* [WHAT YOU SHOULD DO]
If a line below contains the string "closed", return that line.

* [DATA EXTRACT]
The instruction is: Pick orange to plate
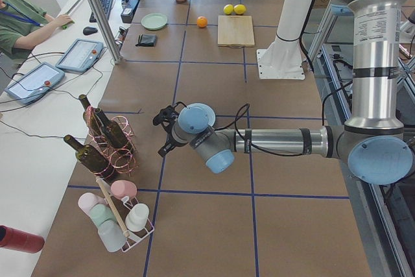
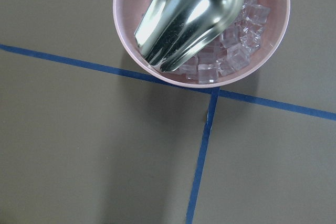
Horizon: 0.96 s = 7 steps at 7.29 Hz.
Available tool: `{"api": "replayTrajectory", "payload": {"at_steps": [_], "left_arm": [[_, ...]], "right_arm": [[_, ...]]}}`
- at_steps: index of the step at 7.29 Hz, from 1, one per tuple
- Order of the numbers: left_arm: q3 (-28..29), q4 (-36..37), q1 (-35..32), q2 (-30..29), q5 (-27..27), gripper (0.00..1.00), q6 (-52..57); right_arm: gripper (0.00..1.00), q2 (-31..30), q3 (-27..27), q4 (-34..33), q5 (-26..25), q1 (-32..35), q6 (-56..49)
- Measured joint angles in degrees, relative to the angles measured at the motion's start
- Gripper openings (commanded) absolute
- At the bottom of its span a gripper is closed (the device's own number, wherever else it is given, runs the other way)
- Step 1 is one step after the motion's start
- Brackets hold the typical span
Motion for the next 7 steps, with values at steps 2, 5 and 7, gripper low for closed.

* [COMPLETED EXERCISE]
- At the bottom of its span a gripper is closed (the device's own number, wherever else it is given, runs the other way)
Motion for the next 7 steps, with values at steps 2, 5 and 7, gripper low for closed.

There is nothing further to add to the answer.